CAROLINA HERRERA - Apostar no Rosa

Maria Carolina Josefina Pacanins Niño, que usa o nome comercial de Carolina Herrera, apelido que guarda do seu 2º. Casamento com Reinaldo Herrera, é uma personalidade da moda que pertence a um alto nível social.

 

Habituada desde sempre a assistir a festas e a galas, Carolina aos treze anos conheceu através da sua avó, o rei dos costureiros, o mestre dos mestres, Cristobal Balenciaga e foi ao seu primeiro baile vestida pela casa Lanvin.

 

Casou em primeiras núpcias com Guillermo Behrens Tello, de quem teve duas filhas e, posteriormente, casou com o aristocrata venezuelano Reinaldo Herrera, editor da revista Vanity Fair de quem teve outras duas filhas.

 

Elegante e distinta, Carolina Herrera, em 1971, com 32 anos de idade já aparecia na lista das mulheres mais bem vestidas do mundo, ao nível da portuguesa que o seu país não soube merecer – São Schlumberger – uma senhora por quem todos os museus se batiam para conseguir um dos seus modelos para enriquecer as suas colecções. Cabe aqui citar que São Schlumberger doou ao Museu Nacional do Traje uma enorme quantidade de modelos todos de Alta-Costura, de Yves Saint Laurent a Valentino, deste a Dior, Scherrer e Givenchy e até hoje não houve alguém capaz de mostrar ao público a grandeza mini- colecção. Este país, em certas atitudes, é mesmo muito mesquinho ou então é dirigido por gente que sofre de uma grande miopia.

 

Voltamos a Carolina Herrera, a mulher chique que aos 42 anos decidiu entrar no mundo da moda preenchendo uma lacuna que necessitava do seu estilo. Estilo, isso mesmo. O estilo que torna uma mulher chique de manhã à noite.

 

O seu valor foi entendido pelas mulheres que marcam ou marcaram a elegância como, por exemplo, Jacqueline Kennedy, a mais alta personalidade feminina dos Estados Unidos que Carolina vestiu durante doze anos.
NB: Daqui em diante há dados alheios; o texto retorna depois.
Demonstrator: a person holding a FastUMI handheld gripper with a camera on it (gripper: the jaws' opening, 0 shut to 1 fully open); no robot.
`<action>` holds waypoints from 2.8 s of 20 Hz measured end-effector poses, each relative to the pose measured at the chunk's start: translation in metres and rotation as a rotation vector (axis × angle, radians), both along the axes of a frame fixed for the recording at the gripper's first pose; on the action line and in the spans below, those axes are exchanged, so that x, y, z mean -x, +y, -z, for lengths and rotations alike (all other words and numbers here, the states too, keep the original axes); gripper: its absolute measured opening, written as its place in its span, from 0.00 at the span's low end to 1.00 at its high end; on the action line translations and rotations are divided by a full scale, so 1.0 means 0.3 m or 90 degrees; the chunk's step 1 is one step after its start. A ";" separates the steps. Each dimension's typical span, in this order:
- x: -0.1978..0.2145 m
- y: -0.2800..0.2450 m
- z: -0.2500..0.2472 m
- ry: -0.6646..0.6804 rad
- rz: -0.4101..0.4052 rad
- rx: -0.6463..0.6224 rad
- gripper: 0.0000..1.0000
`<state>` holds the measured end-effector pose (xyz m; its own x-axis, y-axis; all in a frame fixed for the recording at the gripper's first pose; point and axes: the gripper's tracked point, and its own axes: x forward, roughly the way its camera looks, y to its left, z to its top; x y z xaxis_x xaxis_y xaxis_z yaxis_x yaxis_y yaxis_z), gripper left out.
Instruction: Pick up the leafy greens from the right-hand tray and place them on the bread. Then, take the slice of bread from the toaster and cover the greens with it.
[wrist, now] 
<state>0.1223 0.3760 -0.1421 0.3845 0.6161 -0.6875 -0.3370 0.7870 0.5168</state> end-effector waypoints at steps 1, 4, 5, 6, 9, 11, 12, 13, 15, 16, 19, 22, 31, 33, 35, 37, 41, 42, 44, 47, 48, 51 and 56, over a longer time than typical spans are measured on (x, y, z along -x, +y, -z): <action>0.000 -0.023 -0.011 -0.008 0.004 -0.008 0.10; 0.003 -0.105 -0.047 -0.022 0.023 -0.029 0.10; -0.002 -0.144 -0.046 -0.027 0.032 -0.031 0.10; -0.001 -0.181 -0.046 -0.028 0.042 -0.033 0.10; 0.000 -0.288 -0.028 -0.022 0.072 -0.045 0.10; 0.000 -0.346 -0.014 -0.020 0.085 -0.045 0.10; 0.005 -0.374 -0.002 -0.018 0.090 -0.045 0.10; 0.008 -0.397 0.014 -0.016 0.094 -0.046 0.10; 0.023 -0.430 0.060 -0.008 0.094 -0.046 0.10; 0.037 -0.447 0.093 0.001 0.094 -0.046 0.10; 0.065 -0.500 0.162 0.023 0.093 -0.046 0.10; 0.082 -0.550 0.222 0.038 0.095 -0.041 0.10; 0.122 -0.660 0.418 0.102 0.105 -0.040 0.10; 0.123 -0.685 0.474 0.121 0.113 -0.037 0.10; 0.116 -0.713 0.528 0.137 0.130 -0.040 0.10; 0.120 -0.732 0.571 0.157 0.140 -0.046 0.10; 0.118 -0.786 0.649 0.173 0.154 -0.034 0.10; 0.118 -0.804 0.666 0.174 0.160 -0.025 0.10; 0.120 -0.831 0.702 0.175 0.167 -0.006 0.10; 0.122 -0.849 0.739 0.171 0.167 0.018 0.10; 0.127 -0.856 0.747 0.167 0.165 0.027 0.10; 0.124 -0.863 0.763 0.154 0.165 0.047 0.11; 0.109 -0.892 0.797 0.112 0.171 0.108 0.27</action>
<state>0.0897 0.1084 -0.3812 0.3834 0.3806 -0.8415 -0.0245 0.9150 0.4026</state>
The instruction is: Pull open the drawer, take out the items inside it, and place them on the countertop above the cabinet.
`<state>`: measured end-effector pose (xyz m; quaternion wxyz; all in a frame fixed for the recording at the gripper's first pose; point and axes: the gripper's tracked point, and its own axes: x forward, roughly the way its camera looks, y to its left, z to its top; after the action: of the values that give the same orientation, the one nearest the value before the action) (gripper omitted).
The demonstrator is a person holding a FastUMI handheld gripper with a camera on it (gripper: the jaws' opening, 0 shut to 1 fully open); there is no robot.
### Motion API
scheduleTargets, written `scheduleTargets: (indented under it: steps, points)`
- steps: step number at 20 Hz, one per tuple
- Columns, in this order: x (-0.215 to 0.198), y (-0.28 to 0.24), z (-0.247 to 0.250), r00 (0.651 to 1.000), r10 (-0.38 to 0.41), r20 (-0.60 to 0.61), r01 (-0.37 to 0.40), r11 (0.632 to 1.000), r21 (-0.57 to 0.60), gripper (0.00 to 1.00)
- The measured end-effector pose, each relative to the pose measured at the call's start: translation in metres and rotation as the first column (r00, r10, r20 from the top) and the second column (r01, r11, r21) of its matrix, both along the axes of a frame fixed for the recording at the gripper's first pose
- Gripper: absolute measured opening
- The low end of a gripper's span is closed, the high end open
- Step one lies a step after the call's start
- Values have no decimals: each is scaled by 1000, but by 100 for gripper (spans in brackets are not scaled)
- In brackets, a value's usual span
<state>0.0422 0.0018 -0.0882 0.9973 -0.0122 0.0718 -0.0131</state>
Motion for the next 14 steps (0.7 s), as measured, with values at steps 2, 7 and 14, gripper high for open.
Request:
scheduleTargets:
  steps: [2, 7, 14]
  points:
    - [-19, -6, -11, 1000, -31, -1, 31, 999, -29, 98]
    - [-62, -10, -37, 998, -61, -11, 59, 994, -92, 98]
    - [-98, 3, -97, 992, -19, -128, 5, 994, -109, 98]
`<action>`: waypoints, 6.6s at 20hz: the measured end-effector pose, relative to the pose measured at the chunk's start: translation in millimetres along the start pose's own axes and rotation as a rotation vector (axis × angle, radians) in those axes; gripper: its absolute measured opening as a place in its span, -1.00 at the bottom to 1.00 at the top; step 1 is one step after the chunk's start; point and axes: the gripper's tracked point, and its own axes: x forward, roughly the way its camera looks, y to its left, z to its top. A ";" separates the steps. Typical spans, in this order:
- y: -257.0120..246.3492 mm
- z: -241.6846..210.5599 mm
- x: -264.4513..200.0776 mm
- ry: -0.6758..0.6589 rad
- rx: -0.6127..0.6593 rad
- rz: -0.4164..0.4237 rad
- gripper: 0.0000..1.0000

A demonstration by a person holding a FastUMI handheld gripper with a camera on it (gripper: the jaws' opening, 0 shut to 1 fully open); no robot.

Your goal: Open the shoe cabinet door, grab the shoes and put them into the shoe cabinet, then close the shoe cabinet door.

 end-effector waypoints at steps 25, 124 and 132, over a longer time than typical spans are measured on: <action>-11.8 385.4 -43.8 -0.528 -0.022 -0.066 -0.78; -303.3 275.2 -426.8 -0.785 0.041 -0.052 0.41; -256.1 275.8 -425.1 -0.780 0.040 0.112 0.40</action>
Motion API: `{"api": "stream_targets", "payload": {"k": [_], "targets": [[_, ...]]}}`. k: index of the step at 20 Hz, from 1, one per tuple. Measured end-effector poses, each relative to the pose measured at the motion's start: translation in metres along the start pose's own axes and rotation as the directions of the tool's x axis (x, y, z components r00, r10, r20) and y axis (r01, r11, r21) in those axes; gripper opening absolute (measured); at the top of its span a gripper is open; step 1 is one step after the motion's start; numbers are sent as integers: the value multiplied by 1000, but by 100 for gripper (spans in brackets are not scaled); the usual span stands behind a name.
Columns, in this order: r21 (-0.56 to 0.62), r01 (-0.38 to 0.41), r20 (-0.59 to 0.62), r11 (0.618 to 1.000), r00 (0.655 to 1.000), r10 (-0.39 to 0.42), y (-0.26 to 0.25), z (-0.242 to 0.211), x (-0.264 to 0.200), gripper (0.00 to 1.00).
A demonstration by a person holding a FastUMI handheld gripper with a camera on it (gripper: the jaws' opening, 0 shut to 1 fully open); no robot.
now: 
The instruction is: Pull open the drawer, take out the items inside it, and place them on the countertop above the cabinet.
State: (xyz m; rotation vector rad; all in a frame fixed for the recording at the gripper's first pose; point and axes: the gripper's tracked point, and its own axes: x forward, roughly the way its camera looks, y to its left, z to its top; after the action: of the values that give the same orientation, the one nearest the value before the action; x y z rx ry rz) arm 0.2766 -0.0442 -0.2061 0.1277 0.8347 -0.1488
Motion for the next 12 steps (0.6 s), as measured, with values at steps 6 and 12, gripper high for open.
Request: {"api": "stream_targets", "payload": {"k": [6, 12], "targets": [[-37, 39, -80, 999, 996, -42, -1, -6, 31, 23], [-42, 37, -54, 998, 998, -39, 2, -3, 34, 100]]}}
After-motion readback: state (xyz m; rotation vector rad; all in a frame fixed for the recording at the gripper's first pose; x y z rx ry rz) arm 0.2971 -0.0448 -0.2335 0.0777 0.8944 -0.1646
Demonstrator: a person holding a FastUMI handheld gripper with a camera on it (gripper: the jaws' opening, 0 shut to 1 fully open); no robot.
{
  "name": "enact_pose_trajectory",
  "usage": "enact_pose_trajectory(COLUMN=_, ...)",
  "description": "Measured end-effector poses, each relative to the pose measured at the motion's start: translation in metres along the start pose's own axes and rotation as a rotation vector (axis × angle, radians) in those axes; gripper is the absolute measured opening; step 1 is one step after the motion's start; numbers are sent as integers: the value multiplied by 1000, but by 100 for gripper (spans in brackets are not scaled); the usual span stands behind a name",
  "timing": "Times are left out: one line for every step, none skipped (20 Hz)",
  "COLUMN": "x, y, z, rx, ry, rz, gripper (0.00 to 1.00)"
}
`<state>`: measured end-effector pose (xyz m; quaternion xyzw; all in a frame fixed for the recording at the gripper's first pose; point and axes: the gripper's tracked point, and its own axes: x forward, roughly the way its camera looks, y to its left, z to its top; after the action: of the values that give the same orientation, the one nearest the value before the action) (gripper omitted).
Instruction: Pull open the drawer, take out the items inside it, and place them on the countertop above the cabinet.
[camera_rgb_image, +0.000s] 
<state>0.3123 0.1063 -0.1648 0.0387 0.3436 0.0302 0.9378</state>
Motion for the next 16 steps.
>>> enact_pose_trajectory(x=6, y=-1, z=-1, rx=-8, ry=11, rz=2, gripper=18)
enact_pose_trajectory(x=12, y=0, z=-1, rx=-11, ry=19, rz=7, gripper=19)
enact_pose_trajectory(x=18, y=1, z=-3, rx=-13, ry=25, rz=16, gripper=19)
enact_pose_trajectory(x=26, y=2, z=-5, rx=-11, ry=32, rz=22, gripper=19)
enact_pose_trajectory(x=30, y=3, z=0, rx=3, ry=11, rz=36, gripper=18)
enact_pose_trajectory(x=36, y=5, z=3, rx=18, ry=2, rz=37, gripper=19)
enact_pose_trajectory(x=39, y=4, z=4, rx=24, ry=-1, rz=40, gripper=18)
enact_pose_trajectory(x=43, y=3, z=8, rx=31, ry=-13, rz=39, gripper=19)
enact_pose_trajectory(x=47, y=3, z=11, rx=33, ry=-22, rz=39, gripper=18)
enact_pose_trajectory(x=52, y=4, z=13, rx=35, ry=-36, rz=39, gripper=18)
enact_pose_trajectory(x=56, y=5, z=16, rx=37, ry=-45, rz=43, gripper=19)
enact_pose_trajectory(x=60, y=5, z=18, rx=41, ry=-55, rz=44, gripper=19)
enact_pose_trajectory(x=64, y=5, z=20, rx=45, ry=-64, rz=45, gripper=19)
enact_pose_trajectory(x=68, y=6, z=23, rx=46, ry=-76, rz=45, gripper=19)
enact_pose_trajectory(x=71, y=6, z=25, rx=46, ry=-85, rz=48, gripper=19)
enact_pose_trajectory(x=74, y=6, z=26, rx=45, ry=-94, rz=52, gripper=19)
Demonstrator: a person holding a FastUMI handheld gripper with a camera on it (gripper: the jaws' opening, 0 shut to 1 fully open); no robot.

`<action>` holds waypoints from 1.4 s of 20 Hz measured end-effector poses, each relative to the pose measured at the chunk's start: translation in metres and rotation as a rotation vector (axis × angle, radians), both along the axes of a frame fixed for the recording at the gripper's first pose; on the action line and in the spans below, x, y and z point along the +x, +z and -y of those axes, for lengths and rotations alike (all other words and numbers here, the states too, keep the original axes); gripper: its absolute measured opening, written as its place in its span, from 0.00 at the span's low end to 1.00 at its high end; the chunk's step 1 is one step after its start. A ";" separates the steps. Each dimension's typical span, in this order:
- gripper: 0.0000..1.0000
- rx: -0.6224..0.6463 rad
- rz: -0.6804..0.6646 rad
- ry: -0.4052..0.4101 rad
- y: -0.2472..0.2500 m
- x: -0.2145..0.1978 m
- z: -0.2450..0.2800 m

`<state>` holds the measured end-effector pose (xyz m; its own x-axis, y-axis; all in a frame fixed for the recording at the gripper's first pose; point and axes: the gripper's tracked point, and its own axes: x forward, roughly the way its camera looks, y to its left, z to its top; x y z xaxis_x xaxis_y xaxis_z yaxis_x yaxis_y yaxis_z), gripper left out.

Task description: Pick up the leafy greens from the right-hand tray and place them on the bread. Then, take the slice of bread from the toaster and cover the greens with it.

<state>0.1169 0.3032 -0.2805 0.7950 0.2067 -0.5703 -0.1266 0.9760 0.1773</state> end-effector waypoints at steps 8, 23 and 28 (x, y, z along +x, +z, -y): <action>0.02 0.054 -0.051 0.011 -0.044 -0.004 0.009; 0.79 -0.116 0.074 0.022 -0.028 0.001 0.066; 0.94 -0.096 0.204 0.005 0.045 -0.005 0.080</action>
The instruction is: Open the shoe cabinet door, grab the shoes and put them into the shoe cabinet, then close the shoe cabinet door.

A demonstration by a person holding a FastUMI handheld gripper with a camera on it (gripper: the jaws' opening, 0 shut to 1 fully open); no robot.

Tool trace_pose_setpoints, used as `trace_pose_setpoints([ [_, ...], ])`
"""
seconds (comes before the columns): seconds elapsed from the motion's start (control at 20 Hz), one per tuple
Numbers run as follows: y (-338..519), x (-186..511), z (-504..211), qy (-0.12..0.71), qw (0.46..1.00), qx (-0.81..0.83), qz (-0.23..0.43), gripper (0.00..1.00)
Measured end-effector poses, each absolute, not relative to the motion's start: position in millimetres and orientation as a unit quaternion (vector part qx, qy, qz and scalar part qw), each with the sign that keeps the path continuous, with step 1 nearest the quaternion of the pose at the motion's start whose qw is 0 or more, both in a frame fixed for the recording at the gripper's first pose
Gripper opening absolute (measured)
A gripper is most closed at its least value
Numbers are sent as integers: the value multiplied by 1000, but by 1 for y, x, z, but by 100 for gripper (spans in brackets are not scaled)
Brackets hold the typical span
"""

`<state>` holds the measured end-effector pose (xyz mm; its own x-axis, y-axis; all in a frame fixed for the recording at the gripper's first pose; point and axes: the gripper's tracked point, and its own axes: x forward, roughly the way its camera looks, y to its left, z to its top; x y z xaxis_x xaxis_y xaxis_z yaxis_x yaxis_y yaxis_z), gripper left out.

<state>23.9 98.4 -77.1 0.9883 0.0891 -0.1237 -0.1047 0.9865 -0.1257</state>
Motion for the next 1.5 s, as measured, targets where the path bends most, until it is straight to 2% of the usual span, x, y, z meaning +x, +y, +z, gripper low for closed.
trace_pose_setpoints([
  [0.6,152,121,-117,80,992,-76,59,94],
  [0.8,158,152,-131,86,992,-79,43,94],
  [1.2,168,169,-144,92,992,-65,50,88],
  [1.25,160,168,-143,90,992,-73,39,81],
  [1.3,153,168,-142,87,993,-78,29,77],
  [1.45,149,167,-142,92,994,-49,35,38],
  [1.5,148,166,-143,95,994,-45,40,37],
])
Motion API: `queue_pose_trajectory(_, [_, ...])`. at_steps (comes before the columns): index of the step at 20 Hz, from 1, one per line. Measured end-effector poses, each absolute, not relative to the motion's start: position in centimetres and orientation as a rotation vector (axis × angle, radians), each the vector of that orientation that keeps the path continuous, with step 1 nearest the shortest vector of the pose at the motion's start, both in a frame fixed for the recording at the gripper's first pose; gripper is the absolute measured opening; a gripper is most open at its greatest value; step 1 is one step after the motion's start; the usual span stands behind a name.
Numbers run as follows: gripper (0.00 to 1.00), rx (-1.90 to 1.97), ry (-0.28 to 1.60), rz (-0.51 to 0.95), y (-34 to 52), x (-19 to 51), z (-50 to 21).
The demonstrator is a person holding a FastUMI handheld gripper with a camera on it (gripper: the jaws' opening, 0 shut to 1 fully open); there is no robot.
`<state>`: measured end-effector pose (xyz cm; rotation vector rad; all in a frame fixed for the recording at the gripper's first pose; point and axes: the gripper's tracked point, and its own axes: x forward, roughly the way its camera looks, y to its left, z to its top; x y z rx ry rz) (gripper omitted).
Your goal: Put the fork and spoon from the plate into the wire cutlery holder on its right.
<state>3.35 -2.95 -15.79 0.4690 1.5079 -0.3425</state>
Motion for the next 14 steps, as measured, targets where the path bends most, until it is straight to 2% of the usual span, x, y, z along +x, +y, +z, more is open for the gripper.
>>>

Entre a sua clientela encontravam-se nomes destacados como a princesa Elisabeth de Jugoslávia, Ivana Trump e Nancy Reagan, há pouco desaparecida com a idade de 94 anos.

 

Nesta revista admiramos, para além do seu talento e classe, a honestidade de Carolina Herrera pela forma como defende o uso de peles de animais, o que demonstra como entende a falsidade que existe nas pessoas que comem frangos, ganços, coelhos, carne de vaca e de cabrito e depois aqui de el rei se uma mulher veste um casaco de raposa, vison ou chinchila.

 

A sua moda é francamente chique, porque sabe valorizar as linhas do corpo e conferir feminilidade a quem usa uma peça de roupa desta marca que desfila em Nova Iorque, mas que tem muito de Espanha, pois está de certa forma ligada à Puig de Barcelona, empresa que trabalha, com sucesso, os seus perfumantes.

 

É natural que a marca Carolina Herrera, por si desenhada, seja muito bem acolhida pelas grandes divas do mundo do espectáculo e do cinema, além de Anna Wintour que não dispensa a sua presença nos seus eventos nem as suas peças no seu guarda-roupa.

 

Entretanto, nesta Primavera de um ano bissexto que uns dizem ser de bom augúrio, outros apavoram-se com a ideia, Carolina Herrera decretou o uso da cor rosa. As rosas têm uma simbologia que remete para a mãe divina (mulher perfeita) e é disso que precisamos.

 

Cor-de-rosa caras leitoras ou a ressurreição da escritora Barbara Cartland, autora de 723 romances traduzidos em 36 idiomas e também célebre por criticar o divórcio da Princesa Diana, enteada da sua filha. Felizmente tinham-se reconciliado pouco tempo antes do acidente automobilístico que motivou a morte de Diana Spencer - Princesa do Povo como Tony Blair lhe chamou.

 

Pois bem, vamos então vestir de cor-de-rosa. Talvez assim as mulheres tenham o talento e a “chance” de Barbara Cartland. A sorte de Diana todas dispensamos.